Artificial intelligence companies seek big profits from ‘small’ language models – Financial Times
Artificial intelligence companies seek big profits from ‘small’ language models.
Posted: Mon, 20 May 2024 07:00:00 GMT [source]
This has opened the door for an emerging class of models called Small Language Models (SLMs). Choosing the most suitable language model is a critical step that requires considering various factors such as computational power, speed, and customization options. Models like DistilBERT, GPT-2, BERT, or LSTM-based models are recommended for a local CPU setup.
Within the realms of informal learning, low-resource language speakers could experience greater access to information from global news outlets and social media platforms, as well as online encyclopaedias such as Wikipedia. Access to machine translation motivates more low-resource language writers or content creators to share localized knowledge or various aspects of their culture. As our mining approach requires a multilingual embedding space, there are several challenges when scaling this representation to all NLLB-200 languages. First, we had to ensure that all languages were well learnt and that we accounted for large imbalances in available training data. Second, training a massively multilingual sentence encoder from scratch each time a new set of languages is introduced is computationally expensive. Furthermore, the main drawback of this approach is that the learnt embedding spaces from each new model are not necessarily mutually compatible.
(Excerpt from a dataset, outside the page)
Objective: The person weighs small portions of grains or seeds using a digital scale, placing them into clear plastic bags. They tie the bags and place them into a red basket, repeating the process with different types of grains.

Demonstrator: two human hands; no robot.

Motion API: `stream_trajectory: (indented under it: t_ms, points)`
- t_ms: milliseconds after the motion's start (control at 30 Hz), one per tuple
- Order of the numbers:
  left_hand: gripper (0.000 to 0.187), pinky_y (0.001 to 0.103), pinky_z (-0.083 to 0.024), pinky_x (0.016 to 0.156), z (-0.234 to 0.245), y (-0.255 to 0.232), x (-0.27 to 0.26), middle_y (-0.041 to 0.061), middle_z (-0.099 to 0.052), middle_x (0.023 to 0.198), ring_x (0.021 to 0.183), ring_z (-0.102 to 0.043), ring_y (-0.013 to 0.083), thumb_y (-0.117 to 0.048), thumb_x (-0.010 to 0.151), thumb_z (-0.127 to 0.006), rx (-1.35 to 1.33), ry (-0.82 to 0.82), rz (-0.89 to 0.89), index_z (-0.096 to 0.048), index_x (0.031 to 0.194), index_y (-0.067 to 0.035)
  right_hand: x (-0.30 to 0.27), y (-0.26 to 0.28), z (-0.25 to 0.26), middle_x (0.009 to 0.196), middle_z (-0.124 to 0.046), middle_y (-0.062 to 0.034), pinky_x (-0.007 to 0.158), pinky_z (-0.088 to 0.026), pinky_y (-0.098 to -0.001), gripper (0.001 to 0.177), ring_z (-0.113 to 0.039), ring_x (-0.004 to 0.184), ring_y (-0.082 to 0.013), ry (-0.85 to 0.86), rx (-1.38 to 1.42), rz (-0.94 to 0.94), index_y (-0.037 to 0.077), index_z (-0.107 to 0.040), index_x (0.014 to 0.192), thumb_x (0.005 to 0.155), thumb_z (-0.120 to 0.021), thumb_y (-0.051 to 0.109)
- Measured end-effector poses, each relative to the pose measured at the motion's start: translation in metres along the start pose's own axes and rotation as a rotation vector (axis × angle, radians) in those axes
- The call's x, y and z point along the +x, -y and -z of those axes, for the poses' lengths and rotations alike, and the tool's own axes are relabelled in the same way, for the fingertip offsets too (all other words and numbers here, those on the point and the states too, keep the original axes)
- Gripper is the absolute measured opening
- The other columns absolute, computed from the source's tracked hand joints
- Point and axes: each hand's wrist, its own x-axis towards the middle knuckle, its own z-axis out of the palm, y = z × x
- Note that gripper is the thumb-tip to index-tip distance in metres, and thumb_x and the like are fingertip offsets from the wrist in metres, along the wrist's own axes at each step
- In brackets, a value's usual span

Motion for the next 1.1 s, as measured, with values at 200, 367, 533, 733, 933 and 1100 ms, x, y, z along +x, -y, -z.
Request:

«Most models that run on a local device still need hefty hardware,» says Willison. Our team specializes in crafting SLMs from the ground up, ensuring they are precisely tailored to meet your unique needs. Starting with a detailed consultation, we meticulously prepare and train the model using data tailored to your business needs. This approach ensures that your SLM comprehends your language, grasps your context, and delivers actionable results. Our process begins with thoroughly exploring your specific needs and the landscape of your industry.
That said, the platform will keep a record of everything you say, intending to use it to improve the results. With that in mind, carefully consider what you say and how you say it, especially if you are concerned with privacy. When creating personalities, you can make them public or private, providing an extra layer of security. For the flood of businesses trying to adopt generative AI, which model they choose depends on several factors, including cost. Language models, in particular, have been used to power customer service chatbots, write reports and financial insights and summarize long documents.